* **Data below**:

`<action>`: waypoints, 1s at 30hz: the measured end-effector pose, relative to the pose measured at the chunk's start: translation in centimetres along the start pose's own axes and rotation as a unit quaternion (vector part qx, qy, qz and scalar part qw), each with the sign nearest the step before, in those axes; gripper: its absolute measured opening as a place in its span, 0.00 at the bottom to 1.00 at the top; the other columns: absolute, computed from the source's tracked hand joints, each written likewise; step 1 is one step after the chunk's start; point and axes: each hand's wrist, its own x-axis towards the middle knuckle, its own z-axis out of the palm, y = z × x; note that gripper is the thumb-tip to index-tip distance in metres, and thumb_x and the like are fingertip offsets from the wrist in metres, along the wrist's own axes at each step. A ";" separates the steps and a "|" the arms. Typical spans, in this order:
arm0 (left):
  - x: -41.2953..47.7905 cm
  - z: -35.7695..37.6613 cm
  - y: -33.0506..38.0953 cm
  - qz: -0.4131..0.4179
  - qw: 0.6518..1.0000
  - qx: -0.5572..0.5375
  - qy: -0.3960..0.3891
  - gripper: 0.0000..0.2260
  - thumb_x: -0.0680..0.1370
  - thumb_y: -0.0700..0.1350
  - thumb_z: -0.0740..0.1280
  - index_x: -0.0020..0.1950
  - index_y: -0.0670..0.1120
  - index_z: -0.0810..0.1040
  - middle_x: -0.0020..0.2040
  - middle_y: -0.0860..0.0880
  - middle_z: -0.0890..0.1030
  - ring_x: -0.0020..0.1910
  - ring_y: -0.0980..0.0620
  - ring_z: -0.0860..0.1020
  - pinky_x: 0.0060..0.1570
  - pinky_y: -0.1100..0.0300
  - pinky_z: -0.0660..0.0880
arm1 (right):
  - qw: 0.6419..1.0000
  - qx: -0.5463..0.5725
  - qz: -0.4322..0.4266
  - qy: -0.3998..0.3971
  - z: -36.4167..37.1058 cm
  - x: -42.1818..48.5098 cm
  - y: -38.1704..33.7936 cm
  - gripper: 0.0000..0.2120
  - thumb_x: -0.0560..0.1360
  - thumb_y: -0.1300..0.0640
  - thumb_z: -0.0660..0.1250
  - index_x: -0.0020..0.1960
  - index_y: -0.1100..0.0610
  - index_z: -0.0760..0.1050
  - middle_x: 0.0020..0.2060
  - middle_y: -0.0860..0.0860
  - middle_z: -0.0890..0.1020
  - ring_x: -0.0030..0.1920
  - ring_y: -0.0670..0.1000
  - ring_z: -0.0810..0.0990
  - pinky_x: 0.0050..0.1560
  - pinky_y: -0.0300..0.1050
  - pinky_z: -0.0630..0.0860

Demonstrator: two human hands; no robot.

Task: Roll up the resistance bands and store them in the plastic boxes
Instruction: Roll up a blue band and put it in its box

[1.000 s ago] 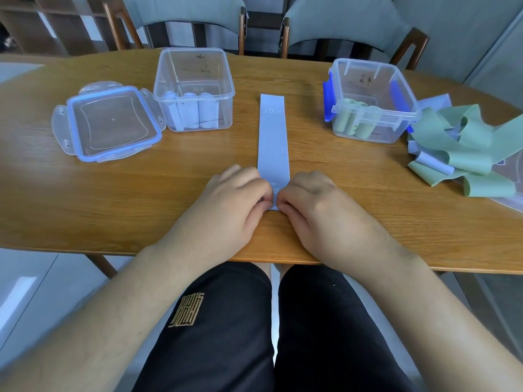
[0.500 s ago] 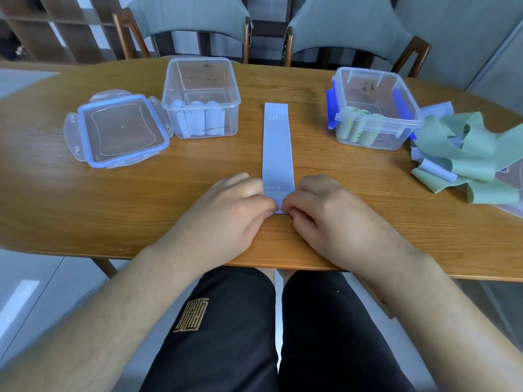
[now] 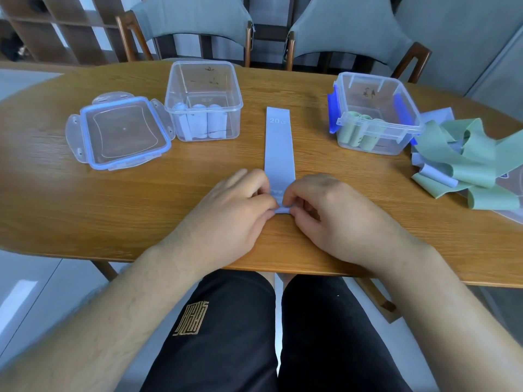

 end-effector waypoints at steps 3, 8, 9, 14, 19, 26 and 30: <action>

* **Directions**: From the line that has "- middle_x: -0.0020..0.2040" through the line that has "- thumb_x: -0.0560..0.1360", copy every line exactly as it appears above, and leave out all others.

* **Written solution**:
  - middle_x: -0.0020..0.2040
  - middle_y: -0.0860..0.0880
  - middle_z: -0.0890..0.1030
  - ring_x: -0.0020..0.1910
  - ring_y: -0.0980..0.0620
  - ring_z: -0.0860..0.1020
  - pinky_x: 0.0060..0.1570
  - pinky_y: -0.1100..0.0300
  - pinky_z: -0.0660..0.0880
arm1 (right):
  - qw: 0.6419..1.0000
  - qx: -0.5463..0.5725
  - qz: -0.4322..0.4266
  - qy: -0.3998..0.3971
  - z: -36.4167..37.1058 cm
  - x: -42.1818..48.5098 cm
  - y: -38.1704..33.7936 cm
  - gripper: 0.0000..0.2120
  - thumb_x: -0.0560..0.1360

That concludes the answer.